▶ [Task objective] Please determine how many lines of the material include the word "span", and respond with nothing but that number.

*** Exercise data Section Begins ***

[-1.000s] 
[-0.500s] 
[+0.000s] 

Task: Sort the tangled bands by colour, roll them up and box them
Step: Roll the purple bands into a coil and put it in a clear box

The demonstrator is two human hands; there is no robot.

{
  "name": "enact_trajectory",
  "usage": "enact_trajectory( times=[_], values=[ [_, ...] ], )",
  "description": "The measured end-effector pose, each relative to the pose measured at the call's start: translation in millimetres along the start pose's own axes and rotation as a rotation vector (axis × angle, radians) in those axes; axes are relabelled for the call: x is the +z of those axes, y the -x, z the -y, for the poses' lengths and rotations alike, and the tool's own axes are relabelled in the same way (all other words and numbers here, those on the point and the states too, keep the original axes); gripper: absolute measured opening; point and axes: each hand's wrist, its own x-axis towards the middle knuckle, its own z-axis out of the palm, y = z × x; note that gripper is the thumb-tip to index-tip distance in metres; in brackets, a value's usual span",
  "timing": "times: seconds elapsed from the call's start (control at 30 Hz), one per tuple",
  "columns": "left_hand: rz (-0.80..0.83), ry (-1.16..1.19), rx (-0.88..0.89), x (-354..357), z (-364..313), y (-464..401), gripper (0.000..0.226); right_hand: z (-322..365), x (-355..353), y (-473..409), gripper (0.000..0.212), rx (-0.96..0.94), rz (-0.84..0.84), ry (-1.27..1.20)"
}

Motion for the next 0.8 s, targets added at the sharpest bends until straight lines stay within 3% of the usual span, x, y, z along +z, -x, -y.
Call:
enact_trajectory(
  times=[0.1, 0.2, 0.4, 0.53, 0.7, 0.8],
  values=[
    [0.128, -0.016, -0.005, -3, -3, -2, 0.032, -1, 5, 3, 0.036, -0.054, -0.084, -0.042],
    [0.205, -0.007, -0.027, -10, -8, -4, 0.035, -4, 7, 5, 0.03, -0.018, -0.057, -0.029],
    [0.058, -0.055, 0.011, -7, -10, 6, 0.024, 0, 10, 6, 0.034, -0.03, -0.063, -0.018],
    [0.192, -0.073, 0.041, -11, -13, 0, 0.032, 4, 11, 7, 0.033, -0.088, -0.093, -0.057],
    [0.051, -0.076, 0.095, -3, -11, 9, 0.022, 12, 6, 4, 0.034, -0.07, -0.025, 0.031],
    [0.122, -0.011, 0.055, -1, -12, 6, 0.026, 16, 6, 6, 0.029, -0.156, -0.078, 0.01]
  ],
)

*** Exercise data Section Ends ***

▶ [Answer] 2